Machine Learning Research Engineer
Location: Onsite
My client, a stealth-mode AI company is seeking a Machine Learning Research Engineer to help build the next generation of foundation models and multi modal systems. This is a high impact role for someone who thrives at the across research and engineering, and who is passionate about scaling cutting-edge AI systems in production environments.
Key Responsibilities
Train foundation models from scratch across multiple modalities (e.g., text, vision, structured data).
Fine-tune large language models (LLMs) and multi-modal models (MMMs) to solve diverse real-world problems.
Design models capable of constraint-based reasoning (discrete and continuous) and graph-related tasks.
Generate and curate high-quality training datasets, both synthetically and via human interaction.
Build and optimize both open-source and proprietary models with performance and efficiency in mind.
Translate research papers into production-grade code.
Develop and optimize advanced retrieval and inference-time search algorithms.

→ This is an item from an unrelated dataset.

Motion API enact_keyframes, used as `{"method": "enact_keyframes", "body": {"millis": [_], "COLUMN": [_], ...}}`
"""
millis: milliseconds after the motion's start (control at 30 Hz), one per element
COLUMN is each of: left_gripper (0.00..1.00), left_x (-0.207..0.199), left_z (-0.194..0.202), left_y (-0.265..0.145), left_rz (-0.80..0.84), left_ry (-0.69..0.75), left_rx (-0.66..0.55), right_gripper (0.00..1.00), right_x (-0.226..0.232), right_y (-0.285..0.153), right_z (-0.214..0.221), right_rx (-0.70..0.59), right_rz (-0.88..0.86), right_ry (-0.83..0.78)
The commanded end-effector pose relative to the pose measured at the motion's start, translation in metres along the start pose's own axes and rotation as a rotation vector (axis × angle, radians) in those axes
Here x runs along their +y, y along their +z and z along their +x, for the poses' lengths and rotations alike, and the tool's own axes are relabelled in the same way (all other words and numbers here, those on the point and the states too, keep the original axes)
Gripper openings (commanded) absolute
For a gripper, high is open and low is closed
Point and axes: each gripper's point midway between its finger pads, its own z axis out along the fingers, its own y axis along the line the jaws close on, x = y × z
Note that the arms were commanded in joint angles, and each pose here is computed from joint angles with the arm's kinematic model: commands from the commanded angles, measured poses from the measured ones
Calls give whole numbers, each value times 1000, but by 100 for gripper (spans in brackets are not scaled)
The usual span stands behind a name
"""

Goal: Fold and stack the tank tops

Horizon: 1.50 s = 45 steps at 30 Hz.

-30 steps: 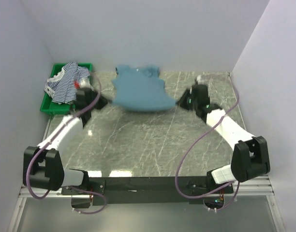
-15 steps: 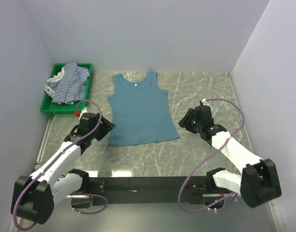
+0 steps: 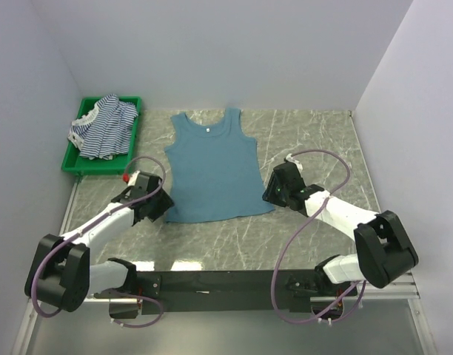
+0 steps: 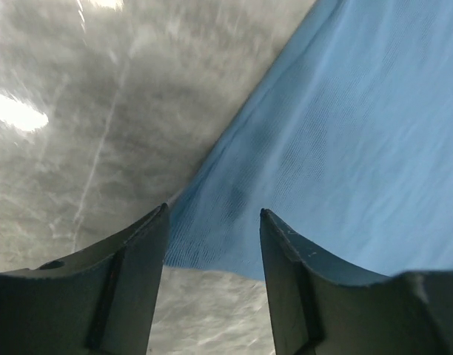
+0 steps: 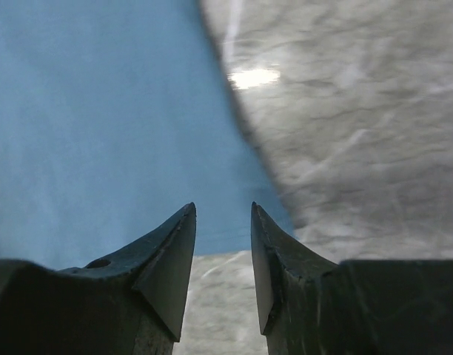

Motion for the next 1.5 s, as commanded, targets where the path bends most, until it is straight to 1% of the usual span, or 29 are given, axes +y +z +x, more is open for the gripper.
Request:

Operate across distributed infrastructure and contribute to HPC performance tuning.
Ideal Candidate Profile
Strong programming and systems knowledge, especially in Python, PyTorch, CUDA, and ideally Triton.
Extensive experience with generative models, sequence modeling, and model architecture design.
Hands-on background in training and fine-tuning large-scale multi-modal models.
Publication record in top-tier AI venues (e.g., NeurIPS, ICML, ICLR, ACL, CVPR).
Strong ability to productionize ML research in distributed systems.
Up to date on modern techniques like prompting, model compression, and inference optimization.
Experience with large-scale training on high-performance computing (HPC) clusters.